Holiday Season is Almost Gone!?!?

Well, I've been overcome lately from multiple angles, and it seems I've finally come up for a breath. I've lost 3 skilled line cooks in the past 3 months (easy come, easy go), changed the menu last week, and damned if you look at the calander, it's December! I've not let it get the best of me. The food coming out of my kitchen is still delightful, if not improved. Tough times, but we are all moving ahead together.

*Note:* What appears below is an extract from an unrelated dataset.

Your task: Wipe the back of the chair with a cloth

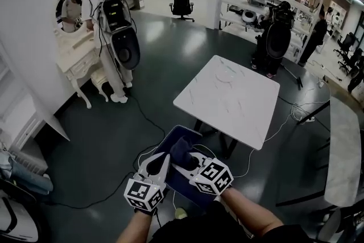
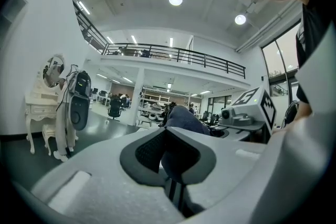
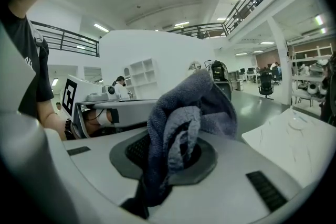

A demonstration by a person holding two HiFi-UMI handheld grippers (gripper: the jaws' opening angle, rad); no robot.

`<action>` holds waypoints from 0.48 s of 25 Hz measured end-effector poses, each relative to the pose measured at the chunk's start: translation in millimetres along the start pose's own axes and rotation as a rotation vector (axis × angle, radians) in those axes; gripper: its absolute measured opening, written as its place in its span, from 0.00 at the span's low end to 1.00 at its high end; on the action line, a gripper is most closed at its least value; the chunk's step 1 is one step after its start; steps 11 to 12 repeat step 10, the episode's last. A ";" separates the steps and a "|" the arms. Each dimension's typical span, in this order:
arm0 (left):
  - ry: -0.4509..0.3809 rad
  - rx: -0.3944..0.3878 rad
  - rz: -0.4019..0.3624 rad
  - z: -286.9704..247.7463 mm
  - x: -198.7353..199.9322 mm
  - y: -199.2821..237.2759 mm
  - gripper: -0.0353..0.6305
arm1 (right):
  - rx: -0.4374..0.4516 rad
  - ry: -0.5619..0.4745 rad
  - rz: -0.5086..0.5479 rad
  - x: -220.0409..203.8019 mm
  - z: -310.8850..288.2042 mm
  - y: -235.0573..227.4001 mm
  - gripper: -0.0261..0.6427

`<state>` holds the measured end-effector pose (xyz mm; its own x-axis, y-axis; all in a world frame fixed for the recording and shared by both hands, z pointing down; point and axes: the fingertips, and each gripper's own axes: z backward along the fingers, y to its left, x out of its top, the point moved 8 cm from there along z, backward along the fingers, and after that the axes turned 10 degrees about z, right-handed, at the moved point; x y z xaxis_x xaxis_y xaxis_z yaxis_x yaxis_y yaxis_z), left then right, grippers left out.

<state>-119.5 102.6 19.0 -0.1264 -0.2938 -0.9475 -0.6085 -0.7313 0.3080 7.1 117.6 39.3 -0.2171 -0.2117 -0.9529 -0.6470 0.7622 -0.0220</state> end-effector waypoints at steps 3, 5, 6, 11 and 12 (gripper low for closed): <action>-0.017 -0.010 -0.010 -2.4 8.3 -5.1 0.06 | -0.007 -0.016 0.019 8.7 6.0 -2.8 0.16; -0.028 -0.015 -0.016 -4.0 11.9 -5.1 0.06 | -0.011 -0.022 0.032 12.4 7.1 -4.9 0.16; -0.032 -0.018 -0.018 -5.1 13.7 -5.6 0.06 | -0.014 -0.024 0.036 14.1 8.2 -6.0 0.16; -0.038 -0.031 -0.029 -11.9 19.6 -13.7 0.06 | -0.029 -0.029 0.042 18.4 18.8 -11.0 0.16; -0.038 -0.031 -0.029 -11.9 19.6 -13.7 0.06 | -0.029 -0.029 0.042 18.4 18.8 -11.0 0.16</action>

We've added a daily Foie Gras preperation to the menu, and I'm along to my third variation, let me catch you up:

Seared Foie Gras over house made Wild Boar and Black Cherry Sausage, Carmalized Cippollini Onions, Curry Golden Carrot Puree, and Beet-Herb Reduction

then we currently have:

Seared Foie Gras with Duck Confit and Arugula Crepes, Apple Butter, Poached Cranberries, and Balsamic marinated Pears

next up in the comming few days will be:

Seared Foie Gras served with Potato Brioche, Swedish Glogg, wine soaked Raisans and Almonds, Candied Endive

This weeks specials are starting a day early to celebrate the abundance of customers. Here are this weeks offerings:

Soup: Mushroom Bisque with wild rice and a truffle-orange cream

Salad: Chef's Garden Heirloom Potato Salad with Bacon, Onion, Goat Cheese over baby Arugula and drizzled with Herb infused Maple Syrup

Entree: MonkFish and Lobster Cassoulette, Chef's Garden Vine Dried Beans cooked with lobster stock, Root Vegetables, and finished with Lamb Sausage, Lobster Meat, and Seared Monkfish

Thursday, December 07, 2006

A few fresh recipes

Apple Vinaigrette
3 cup Apple Cider reduced from 1 gallon
1 cup Cider Vinegar
1 cup Honey
2 cup Blended Oil
4 Egg yolks
4 Granny Smith Apples
Salt and Pepper
Emulsify in Blender, in 2 batches

Rockefeller Vinaigrette
2 cups rendered Bacon
1 cup ouzo/sambuca
2 tbsp. Worcestershire
5 Anchovies
1 tbsp. Tabasco
3 lemons zest, 1 juiced
3 Egg yolks
2 # Spinach
Cook Bacon, deglaze with sambuca, Emulsify in blender.

Truffle Veal Meatballs
10# Ground Veal
2 cup grated onions
14 oz Panko
1/4 cup Worcestershire
3/4 cup Truffle Oil
½ cup Truffle Pate
6 whole Eggs
6 Egg yolks
1 bunch Parsley, chopped
Salt and Pepper
Mix everything together. Using 7 oz of mixture divide into 6 small balls.

Friday, December 01, 2006

Specials for December 1, 2006

Soup: Lobster Bisque with Fresh Main Lobster Meat

App: Seared La Bella Farms Foie Gras, Mustard-Gryere Potato Custard, Duck Confit, Golden Popcorn Shoots.

Entree: Wreck Grouper, Tomato-Brown Sugar Lacquered. Celery Root Puree, Creamy Carrot and Raisin Slaw, Curry Golden Carrot Coulis.